Let's break down the syntax of the above. 
- We start with the `for` keyword. This basically tells python that we are going to do a `for` loop, and tells python to expect a specific syntax. 
- We next need to provide a variable name to save values to. It is also possible to loop over with 2 or more variables, but that is a bit more advanced and is out of the scope of this lesson. In this example, we use the variable `x`.
- The most common keyword used in combination with `for` loops is `in`. This is basically the operator that tells us to connect the variable `x` to the list-like object that follows.
- The last thing needed is the actual iterator. Commonly, iterators will be in the form of lists, dictionaries, pandas columns, dataframe rows, numpy arrays, or even specific functions like `range`. When used in a `for` loop, all code following the semi-colon will be executed with subsequent values of the iterator. In the above, we see that the `print` statement puts one value from `sepal_length` on the screen. specifically, it does so in the order present in `sepal_length`. This is critical if your current iteration depends on previous iterations or if the ordering is important for any reason. 

This course provides several chances to practice for loops and get comfortable with the syntax and it's nuances.

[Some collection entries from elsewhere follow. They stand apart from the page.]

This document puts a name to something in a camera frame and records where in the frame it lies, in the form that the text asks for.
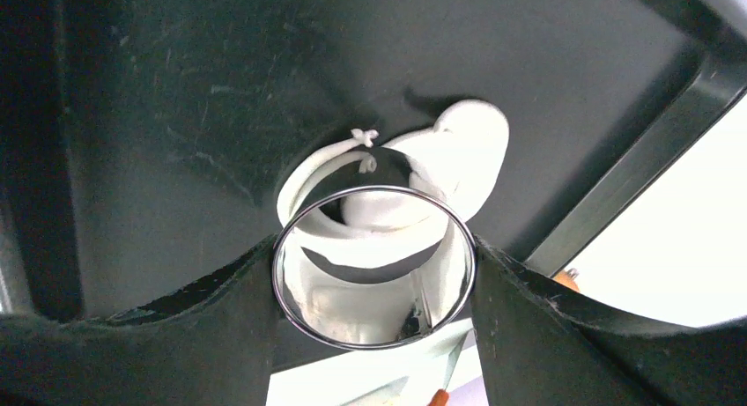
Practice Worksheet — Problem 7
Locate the small round metal cup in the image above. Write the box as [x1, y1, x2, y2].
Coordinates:
[270, 146, 478, 352]

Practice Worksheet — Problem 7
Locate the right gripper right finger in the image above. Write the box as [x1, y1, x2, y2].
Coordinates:
[471, 240, 746, 405]

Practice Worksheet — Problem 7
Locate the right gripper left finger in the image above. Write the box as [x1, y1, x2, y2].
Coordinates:
[1, 237, 279, 405]

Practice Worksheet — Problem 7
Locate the black baking tray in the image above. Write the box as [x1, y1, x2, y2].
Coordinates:
[0, 0, 747, 373]

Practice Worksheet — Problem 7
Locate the white dough ball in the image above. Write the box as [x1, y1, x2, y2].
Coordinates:
[277, 100, 509, 226]

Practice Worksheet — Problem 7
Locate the wooden dough roller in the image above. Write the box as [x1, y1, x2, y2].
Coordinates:
[552, 268, 581, 292]

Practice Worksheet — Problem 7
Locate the metal spatula with red handle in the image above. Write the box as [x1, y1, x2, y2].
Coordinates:
[346, 330, 473, 405]

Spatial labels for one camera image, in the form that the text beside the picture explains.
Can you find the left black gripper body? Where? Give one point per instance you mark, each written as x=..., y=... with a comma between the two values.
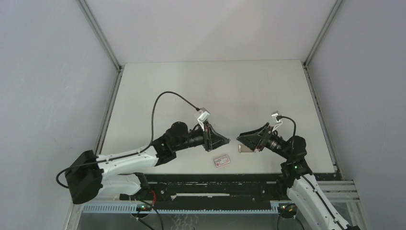
x=198, y=137

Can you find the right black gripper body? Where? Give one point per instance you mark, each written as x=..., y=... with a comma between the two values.
x=271, y=142

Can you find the red white staple box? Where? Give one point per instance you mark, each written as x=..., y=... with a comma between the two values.
x=221, y=161

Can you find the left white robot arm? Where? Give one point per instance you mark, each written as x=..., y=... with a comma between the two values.
x=91, y=176

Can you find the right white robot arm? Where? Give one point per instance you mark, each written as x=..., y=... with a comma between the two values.
x=297, y=180

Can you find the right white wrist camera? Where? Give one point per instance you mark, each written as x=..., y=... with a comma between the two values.
x=277, y=119

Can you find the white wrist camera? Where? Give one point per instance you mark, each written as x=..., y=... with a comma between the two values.
x=277, y=119
x=202, y=115

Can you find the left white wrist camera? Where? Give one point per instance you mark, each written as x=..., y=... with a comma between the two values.
x=202, y=115

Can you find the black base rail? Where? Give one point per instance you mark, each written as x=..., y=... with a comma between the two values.
x=211, y=191

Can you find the right aluminium frame rail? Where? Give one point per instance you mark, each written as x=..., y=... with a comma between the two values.
x=307, y=64

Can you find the aluminium frame rail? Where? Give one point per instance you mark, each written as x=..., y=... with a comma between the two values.
x=307, y=64
x=101, y=37

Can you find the white slotted cable duct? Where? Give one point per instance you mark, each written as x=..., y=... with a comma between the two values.
x=126, y=208

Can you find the left aluminium frame rail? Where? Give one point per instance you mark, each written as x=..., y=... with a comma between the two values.
x=101, y=37

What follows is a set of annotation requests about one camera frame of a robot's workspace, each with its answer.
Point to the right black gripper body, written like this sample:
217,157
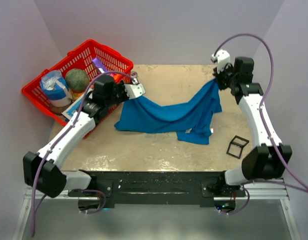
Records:
226,78

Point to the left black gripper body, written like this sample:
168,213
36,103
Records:
119,95

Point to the blue garment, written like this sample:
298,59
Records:
145,116

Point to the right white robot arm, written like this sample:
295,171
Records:
269,155

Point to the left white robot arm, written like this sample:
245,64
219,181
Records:
42,169

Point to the blue red drink can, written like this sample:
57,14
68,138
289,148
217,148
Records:
134,74

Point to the purple box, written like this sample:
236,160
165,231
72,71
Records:
99,66

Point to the red plastic basket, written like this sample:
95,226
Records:
119,69

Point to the green round melon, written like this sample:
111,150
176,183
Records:
77,80

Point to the blue white flat box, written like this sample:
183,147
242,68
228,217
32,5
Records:
73,107

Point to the blue white wrapped package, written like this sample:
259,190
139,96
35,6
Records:
56,89

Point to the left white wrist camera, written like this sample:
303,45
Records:
134,91

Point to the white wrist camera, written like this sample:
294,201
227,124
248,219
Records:
221,58
134,91

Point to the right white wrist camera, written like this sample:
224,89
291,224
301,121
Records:
221,58

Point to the black square frame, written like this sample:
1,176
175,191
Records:
238,142

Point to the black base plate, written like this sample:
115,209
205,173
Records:
157,188

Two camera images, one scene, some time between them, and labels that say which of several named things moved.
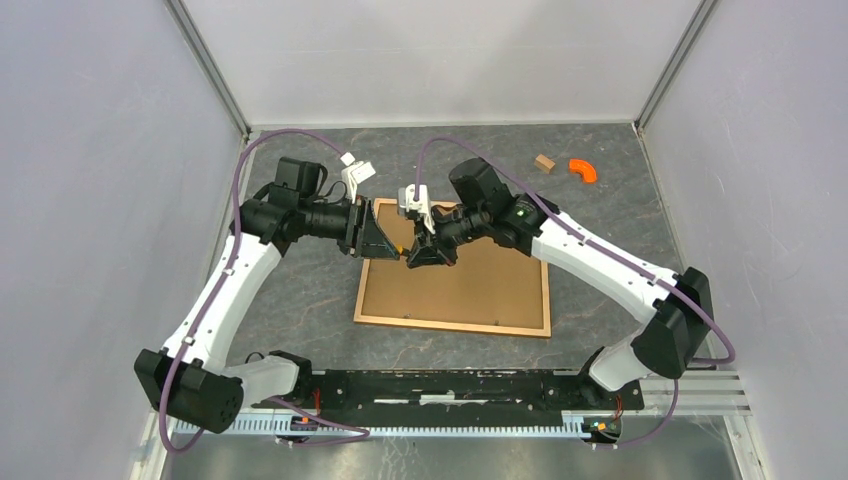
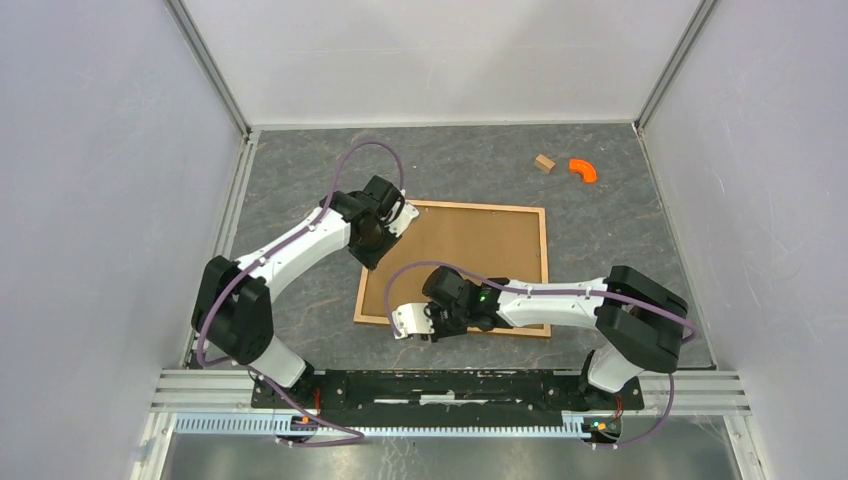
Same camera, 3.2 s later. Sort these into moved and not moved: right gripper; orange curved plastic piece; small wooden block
Moved: right gripper
Not moved: small wooden block; orange curved plastic piece
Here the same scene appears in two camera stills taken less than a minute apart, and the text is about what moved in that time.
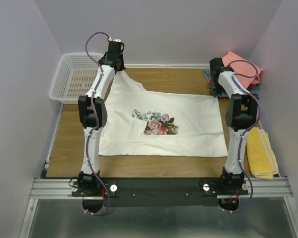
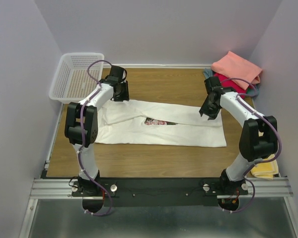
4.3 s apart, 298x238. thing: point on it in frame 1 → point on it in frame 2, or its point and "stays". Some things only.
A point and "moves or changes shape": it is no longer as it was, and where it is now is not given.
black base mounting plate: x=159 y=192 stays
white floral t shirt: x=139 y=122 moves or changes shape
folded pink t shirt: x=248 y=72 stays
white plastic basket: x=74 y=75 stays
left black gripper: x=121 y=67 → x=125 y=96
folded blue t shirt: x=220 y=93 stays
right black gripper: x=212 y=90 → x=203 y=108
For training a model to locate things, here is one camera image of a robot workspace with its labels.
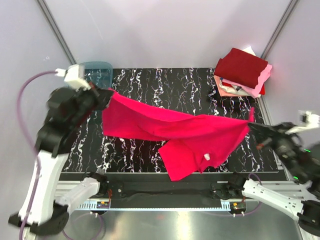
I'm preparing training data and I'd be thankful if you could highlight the light pink folded shirt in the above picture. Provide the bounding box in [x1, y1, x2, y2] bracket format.
[222, 64, 273, 98]

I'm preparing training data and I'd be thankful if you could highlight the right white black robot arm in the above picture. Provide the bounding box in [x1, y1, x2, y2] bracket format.
[227, 119, 320, 237]

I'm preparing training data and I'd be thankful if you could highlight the red folded shirt bottom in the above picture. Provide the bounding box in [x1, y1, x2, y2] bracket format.
[259, 84, 266, 96]

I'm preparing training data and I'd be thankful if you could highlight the dark red folded shirt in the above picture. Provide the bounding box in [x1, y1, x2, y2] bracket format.
[214, 48, 268, 89]

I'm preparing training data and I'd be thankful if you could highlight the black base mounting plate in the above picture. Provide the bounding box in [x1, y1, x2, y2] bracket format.
[82, 172, 257, 210]

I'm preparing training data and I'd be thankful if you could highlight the peach folded shirt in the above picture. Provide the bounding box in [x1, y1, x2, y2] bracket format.
[213, 75, 244, 97]

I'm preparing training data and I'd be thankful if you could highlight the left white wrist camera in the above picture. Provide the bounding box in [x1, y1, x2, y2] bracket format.
[55, 64, 92, 91]

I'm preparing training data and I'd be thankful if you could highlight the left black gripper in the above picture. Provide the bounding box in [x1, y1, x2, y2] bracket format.
[71, 79, 115, 128]

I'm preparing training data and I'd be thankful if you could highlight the bright pink t shirt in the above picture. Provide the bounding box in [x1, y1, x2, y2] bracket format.
[102, 92, 255, 181]

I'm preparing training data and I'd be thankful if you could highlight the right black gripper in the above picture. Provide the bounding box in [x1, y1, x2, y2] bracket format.
[246, 120, 307, 181]

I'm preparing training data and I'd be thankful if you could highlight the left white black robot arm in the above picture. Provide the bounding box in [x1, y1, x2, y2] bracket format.
[8, 87, 114, 237]

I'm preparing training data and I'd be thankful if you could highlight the translucent blue plastic basin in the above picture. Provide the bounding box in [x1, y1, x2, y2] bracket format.
[81, 61, 113, 89]

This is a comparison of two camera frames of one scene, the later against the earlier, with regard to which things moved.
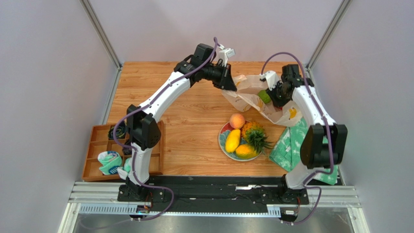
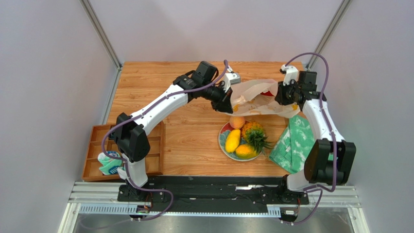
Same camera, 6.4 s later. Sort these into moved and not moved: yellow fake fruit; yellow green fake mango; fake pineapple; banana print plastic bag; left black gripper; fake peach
Moved: left black gripper; banana print plastic bag
Not moved: yellow green fake mango; fake pineapple; fake peach; yellow fake fruit
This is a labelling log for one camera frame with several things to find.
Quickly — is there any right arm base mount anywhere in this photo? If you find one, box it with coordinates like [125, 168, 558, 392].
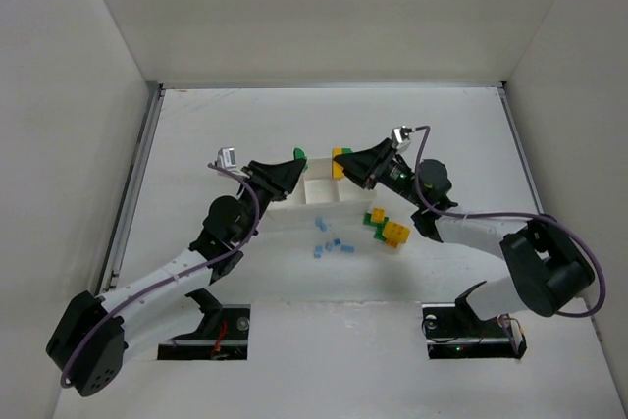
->
[420, 282, 528, 360]

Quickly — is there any small yellow lego brick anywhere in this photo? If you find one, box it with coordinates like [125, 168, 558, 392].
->
[370, 207, 386, 225]

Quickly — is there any yellow striped lego brick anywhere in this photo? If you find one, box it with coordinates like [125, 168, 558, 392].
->
[382, 221, 410, 248]

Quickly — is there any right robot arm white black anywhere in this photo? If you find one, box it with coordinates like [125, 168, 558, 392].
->
[334, 138, 604, 320]

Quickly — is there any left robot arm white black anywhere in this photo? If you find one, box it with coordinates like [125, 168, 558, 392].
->
[45, 158, 307, 397]

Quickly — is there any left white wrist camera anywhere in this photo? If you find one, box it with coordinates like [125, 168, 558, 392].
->
[215, 146, 237, 171]

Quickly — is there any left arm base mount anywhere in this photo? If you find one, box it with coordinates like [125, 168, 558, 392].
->
[157, 288, 251, 361]

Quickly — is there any green lego plate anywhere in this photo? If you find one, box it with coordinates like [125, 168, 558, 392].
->
[363, 212, 389, 242]

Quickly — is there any green lego brick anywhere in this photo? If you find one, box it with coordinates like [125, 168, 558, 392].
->
[292, 147, 307, 160]

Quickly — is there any white three-compartment container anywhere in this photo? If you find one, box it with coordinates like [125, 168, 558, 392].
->
[261, 157, 377, 231]

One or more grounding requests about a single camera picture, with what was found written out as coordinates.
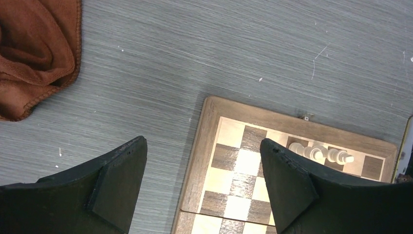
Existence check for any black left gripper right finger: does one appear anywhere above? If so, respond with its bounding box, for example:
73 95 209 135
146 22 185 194
260 138 413 234

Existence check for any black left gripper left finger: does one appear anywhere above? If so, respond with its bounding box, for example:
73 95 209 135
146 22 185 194
0 136 148 234

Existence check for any light wooden queen piece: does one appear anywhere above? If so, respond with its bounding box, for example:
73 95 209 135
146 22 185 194
303 145 328 160

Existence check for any light wooden king piece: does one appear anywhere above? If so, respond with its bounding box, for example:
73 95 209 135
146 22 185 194
327 148 355 165

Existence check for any wooden chessboard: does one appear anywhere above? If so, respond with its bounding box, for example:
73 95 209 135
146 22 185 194
172 97 398 234

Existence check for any gold metal tin tray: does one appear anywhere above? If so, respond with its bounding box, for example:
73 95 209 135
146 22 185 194
392 116 413 183

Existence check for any brown cloth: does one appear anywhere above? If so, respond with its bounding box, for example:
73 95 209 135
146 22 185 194
0 0 82 121

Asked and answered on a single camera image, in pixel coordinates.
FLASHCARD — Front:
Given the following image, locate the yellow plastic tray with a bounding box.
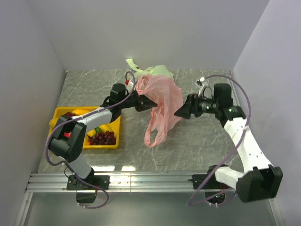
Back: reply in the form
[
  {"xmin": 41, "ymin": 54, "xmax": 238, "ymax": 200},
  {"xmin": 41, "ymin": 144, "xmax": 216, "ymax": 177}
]
[{"xmin": 48, "ymin": 106, "xmax": 121, "ymax": 149}]

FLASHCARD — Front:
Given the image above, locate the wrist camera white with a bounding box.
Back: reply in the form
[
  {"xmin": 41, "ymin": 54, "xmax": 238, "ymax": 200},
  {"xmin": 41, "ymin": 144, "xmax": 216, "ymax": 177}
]
[
  {"xmin": 195, "ymin": 77, "xmax": 208, "ymax": 96},
  {"xmin": 126, "ymin": 79, "xmax": 136, "ymax": 92}
]

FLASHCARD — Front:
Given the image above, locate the red apple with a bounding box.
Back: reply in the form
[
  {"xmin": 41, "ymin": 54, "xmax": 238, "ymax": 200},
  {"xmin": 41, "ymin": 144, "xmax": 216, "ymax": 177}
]
[{"xmin": 64, "ymin": 112, "xmax": 76, "ymax": 117}]

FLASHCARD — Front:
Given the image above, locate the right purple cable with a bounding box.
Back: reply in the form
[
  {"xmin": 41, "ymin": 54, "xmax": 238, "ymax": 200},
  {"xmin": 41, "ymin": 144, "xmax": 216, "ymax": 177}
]
[{"xmin": 188, "ymin": 74, "xmax": 252, "ymax": 208}]

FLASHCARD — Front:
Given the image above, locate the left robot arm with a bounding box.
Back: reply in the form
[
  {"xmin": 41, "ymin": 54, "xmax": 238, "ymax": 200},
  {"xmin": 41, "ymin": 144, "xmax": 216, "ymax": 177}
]
[{"xmin": 45, "ymin": 83, "xmax": 157, "ymax": 189}]

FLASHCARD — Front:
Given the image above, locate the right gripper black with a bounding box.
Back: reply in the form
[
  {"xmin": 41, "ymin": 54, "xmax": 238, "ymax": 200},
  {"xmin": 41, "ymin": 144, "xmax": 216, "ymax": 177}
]
[{"xmin": 174, "ymin": 92, "xmax": 220, "ymax": 119}]

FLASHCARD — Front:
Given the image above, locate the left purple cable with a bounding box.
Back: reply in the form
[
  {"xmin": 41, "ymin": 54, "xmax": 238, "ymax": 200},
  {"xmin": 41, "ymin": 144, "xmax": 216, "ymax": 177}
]
[{"xmin": 44, "ymin": 72, "xmax": 138, "ymax": 167}]

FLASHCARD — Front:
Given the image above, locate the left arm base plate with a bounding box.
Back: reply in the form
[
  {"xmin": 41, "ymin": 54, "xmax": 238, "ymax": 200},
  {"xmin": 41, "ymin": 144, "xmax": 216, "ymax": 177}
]
[{"xmin": 66, "ymin": 175, "xmax": 110, "ymax": 191}]

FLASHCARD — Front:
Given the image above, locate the yellow lemon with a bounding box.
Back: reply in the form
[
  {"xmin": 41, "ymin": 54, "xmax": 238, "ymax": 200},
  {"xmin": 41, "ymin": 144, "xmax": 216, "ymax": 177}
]
[{"xmin": 49, "ymin": 118, "xmax": 58, "ymax": 128}]

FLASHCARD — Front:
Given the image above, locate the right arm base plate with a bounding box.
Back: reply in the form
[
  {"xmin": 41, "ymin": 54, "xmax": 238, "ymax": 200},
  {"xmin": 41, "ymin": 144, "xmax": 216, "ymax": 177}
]
[{"xmin": 188, "ymin": 173, "xmax": 230, "ymax": 190}]

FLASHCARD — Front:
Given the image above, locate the right side aluminium rail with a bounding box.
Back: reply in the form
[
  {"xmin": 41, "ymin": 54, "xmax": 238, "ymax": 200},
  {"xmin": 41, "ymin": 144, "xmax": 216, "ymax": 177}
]
[{"xmin": 224, "ymin": 70, "xmax": 257, "ymax": 158}]

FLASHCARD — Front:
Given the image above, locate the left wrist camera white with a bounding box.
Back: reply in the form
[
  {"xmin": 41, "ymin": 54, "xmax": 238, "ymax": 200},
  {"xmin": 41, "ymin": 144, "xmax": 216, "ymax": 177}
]
[{"xmin": 126, "ymin": 79, "xmax": 136, "ymax": 92}]

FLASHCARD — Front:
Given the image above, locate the green plastic bag with fruits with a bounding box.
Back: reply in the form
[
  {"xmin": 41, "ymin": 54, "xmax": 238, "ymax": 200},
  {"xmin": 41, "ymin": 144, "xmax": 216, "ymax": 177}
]
[{"xmin": 126, "ymin": 59, "xmax": 174, "ymax": 79}]

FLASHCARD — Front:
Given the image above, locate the aluminium mounting rail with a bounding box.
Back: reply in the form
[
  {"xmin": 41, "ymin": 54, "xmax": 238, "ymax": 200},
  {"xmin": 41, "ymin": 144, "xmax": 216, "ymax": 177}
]
[{"xmin": 25, "ymin": 171, "xmax": 206, "ymax": 193}]

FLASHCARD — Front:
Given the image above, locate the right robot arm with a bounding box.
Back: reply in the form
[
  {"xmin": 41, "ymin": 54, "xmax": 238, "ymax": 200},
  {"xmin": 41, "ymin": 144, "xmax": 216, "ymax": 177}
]
[{"xmin": 175, "ymin": 83, "xmax": 283, "ymax": 203}]

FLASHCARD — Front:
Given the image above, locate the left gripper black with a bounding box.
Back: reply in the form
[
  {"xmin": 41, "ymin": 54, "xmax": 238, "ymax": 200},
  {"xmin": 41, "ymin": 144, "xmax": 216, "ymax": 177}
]
[{"xmin": 119, "ymin": 88, "xmax": 158, "ymax": 112}]

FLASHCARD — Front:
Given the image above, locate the yellow mango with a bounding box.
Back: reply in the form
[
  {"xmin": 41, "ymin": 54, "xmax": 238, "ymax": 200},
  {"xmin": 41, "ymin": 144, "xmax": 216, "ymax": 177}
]
[{"xmin": 71, "ymin": 109, "xmax": 89, "ymax": 116}]

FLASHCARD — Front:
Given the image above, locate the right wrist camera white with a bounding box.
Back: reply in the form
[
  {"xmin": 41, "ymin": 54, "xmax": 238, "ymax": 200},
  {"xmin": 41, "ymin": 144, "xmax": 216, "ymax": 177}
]
[{"xmin": 195, "ymin": 77, "xmax": 208, "ymax": 96}]

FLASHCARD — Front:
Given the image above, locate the purple grape bunch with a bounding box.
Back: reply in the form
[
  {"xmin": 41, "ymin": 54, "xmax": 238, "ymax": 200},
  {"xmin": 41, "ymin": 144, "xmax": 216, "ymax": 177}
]
[{"xmin": 88, "ymin": 131, "xmax": 117, "ymax": 145}]

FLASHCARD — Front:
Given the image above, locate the pink plastic bag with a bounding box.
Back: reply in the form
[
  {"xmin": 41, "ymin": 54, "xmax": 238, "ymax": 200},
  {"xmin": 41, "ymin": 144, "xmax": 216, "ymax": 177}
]
[{"xmin": 136, "ymin": 74, "xmax": 183, "ymax": 147}]

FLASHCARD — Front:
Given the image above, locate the purple cable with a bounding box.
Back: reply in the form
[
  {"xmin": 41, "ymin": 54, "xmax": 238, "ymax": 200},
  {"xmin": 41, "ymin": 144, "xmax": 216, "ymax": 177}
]
[
  {"xmin": 44, "ymin": 72, "xmax": 138, "ymax": 167},
  {"xmin": 188, "ymin": 74, "xmax": 252, "ymax": 208}
]

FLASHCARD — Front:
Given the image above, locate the yellow banana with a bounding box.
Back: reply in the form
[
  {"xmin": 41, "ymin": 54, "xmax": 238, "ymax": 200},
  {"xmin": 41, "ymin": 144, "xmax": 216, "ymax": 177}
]
[{"xmin": 86, "ymin": 125, "xmax": 111, "ymax": 137}]

#### Nuances of `while` Loops
While loops are a type of loop that will execute as many times as is needed until a condition is meet. For example, If you are running some sort of numeric simulation, and you need to run the simulation until a certain metric reaches a threshold, you could use a `while` loop to check at every iteration if the threshold has been passed. Below is an example of a `while` loop. 

In [None]:
x = 0
while x < 10:
    x += 1
    print(x)

Most of the syntax is identical to that of a `for` loop, with the primary difference being that instead of passing in a variable and an iterator, we provide a boolean statement. In this case we are passing in `x < 10`. Given the context of the code within the for loop, we know that `x` will approach 10 with each iteration. The conditition is checked at the beginning of each iteration, and if the value of the boolean statement is `True`, then the iteration will execute. When (or if) the iteration ever reaches `False`, no more loops will be executed. This can create 2 unexpected situations if the logic is not written correctly. 
1. Providing statements that are always `False` on the first check. This basically turns your code into an `if` statement. This will depend on the context and the code provided before the while loop.
2. Providing statements that are always `True`. This could be providing a statement like `x > 0 or x < 10`. Assuming `x` is a number, this boolean statement ultimately translates to "is x a number". Another bug that could cause this by checking a logical statement that never changes. In the example above, failing to increase the value of in the line `x += 1`, x will never reach 10, therefore, will never stop the loop. 

#### Final Note
Technically, both types of loops perform the exact same function. The only difference is exactly how the iterations are defined. In `while` loops, we define the exit condition with that boolean value, and in `for` loops, we define the iterator object that is being used. In most data analysis tasks, `for` loops are going to be most commonly used due to the fact that the dataset (and therefore the number of iterations, and what we need to iterate over) is defined at the beginning of the script. You can do all this with a while loop, however, the `for` loop is a bit more efficent and is easier to read. 

## Closing
There is so much more that could be covered here, such as classes, user-defined functions, more complex operators, and many other functions, much of this will be touched on in later lessons as we use them.

## Homework Assignment: 
> Find some python library, package, or function that you believe could help you with what you are doing as an intern at Summit. Explain in the meeting chat why you believe it would be helpful to your workflow. *Reason*: finding packages helpful packages is a common first step when starting a new project or solution. Doing so ensures that you avoid writing code for a workflow that has already been solved.